Applied Computational AI: Model, Software, Hardware @ Stanford University Summer ‘24
Dr. Wei Li, VP/GM of AI Software Engineering at Intel, leads a top-tier team enhancing AI performance like Large Language Models and developer efficiency to enable an AI Everywhere future. He also drives engagements with industry and ecosystem leaders, including those from PyTorch/Meta, TensorFlow/Google, DeepSpeed/Microsoft, Hugging Face to various Gen AI startups. With a Ph.D. on supercomputers from Cornell University, he’s a renowned speaker at universities such as Harvard and Stanford and events including the Fortune and AI Summits. A life-long champion of open-source, Wei serves on the boards of the PyTorch Foundation and Linux Foundation AI&Data.

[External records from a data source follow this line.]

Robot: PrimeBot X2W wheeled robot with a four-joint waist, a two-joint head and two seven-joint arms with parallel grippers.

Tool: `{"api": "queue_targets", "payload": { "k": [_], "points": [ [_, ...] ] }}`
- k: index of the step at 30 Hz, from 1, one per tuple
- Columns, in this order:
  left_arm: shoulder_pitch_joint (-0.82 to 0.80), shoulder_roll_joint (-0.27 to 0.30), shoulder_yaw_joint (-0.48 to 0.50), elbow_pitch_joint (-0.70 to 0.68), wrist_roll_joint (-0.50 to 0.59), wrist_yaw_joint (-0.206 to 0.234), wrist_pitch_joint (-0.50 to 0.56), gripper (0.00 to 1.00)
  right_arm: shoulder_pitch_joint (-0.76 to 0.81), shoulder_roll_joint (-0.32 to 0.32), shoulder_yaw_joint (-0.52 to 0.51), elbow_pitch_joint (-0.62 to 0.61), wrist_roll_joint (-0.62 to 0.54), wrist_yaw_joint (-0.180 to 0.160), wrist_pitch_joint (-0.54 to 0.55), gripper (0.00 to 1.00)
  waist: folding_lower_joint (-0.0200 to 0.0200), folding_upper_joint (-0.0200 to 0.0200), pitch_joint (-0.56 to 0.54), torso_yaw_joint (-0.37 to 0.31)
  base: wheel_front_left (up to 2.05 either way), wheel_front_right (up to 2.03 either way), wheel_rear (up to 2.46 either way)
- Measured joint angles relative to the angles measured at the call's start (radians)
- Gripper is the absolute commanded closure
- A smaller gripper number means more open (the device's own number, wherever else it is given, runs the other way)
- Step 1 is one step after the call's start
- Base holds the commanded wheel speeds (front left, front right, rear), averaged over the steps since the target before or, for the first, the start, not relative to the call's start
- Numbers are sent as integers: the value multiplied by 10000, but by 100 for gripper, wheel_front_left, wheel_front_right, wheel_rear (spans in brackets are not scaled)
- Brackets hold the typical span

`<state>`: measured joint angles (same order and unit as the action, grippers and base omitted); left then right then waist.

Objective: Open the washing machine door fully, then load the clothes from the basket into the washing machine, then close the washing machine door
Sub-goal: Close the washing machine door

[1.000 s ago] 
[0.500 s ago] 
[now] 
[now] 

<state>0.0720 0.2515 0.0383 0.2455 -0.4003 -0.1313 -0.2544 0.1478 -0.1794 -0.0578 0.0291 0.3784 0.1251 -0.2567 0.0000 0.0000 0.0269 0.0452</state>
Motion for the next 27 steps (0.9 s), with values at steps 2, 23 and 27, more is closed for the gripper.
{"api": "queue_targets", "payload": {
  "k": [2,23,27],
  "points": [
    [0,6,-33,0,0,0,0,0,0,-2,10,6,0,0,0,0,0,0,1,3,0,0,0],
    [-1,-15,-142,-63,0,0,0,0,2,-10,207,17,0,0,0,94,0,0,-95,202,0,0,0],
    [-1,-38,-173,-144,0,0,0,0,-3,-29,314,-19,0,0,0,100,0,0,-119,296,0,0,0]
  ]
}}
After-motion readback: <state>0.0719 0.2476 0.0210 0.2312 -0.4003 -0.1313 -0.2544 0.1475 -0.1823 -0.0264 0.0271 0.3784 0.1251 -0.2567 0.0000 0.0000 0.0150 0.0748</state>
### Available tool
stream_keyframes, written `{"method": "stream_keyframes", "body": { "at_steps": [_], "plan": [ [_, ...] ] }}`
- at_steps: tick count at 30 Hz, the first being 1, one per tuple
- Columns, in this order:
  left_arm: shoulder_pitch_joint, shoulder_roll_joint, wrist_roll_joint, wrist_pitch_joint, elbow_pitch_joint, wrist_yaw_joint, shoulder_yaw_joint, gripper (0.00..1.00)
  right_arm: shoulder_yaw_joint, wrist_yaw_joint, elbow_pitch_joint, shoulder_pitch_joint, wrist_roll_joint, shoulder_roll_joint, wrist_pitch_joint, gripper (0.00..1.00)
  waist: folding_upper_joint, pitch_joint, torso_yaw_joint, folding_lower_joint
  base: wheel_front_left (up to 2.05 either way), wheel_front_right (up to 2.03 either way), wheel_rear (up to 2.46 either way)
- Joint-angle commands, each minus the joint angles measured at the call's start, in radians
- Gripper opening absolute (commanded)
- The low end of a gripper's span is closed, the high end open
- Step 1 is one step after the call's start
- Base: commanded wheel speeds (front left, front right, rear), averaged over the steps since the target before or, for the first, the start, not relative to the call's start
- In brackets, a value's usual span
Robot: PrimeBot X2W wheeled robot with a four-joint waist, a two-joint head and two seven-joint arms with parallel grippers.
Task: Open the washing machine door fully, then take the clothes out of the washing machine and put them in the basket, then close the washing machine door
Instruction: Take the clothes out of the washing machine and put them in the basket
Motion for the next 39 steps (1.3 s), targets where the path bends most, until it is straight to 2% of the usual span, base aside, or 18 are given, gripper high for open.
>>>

Speaker: Dr. Wei Li, VP/GM of AI Software Engineering at Intel
Place: Skilling Auditorium, Stanford, CA 94305
I intend to review in this article three very relevant topics on AI presented by Dr. Wei:
- Performance enhancement for LLMs;
- Open-source ecosystem;
- AI-optimized hardware.
He elaborated on performance enhancement techniques for large language models (LLMs), emphasizing the importance of optimizing across multiple layers — model, software, and hardware. He discussed how “performance will come from multiple layers, you know, doing operation at the multiple layers here,” and highlighted the significance of reducing memory traffic, particularly in transformer-based architectures. A specific example he provided was the use of “grouped query” in multi-head attention mechanisms, which helps to “reduce the amount of traffic into memory” by grouping multiple attention heads together, thereby making fewer trips to memory. Dr. Li noted that while this method may slightly compromise accuracy, it significantly boosts performance by minimizing memory access, a crucial factor as models scale in size. He also touched on the importance of utilizing different data types, such as “FP32, FP16,” and even “four-bit integers,” to optimize computations, especially given the increasing size of LLMs. These techniques, combined with advancements in hardware like the integration of systolic arrays, are essential to achieving efficient, high-performance AI systems.
He also underscored the pivotal role of the open-source ecosystem in advancing AI technologies, particularly highlighting Intel’s extensive contributions. He stated, “Intel is a very, very big, major player on the open-source ecosystem side,” and emphasized their active involvement in major initiatives like the PyTorch Foundation and the Linux Foundation AI & Data Foundation. Dr. Li expressed a strong belief in the value of open-source development, aligning with industry leaders’ perspectives, as he referenced Mark Zuckerberg’s remarks: “Open source is the right thing to do from a broader perspective.” He detailed Intel’s long-standing partnership with Hugging Face, noting their collaboration from the company’s early days in natural language processing to its current central role in large language models. This commitment to open-source efforts is seen as essential for fostering innovation and ensuring that AI technologies are accessible and beneficial to a wider audience, ultimately facilitating the broader application of AI in various industries.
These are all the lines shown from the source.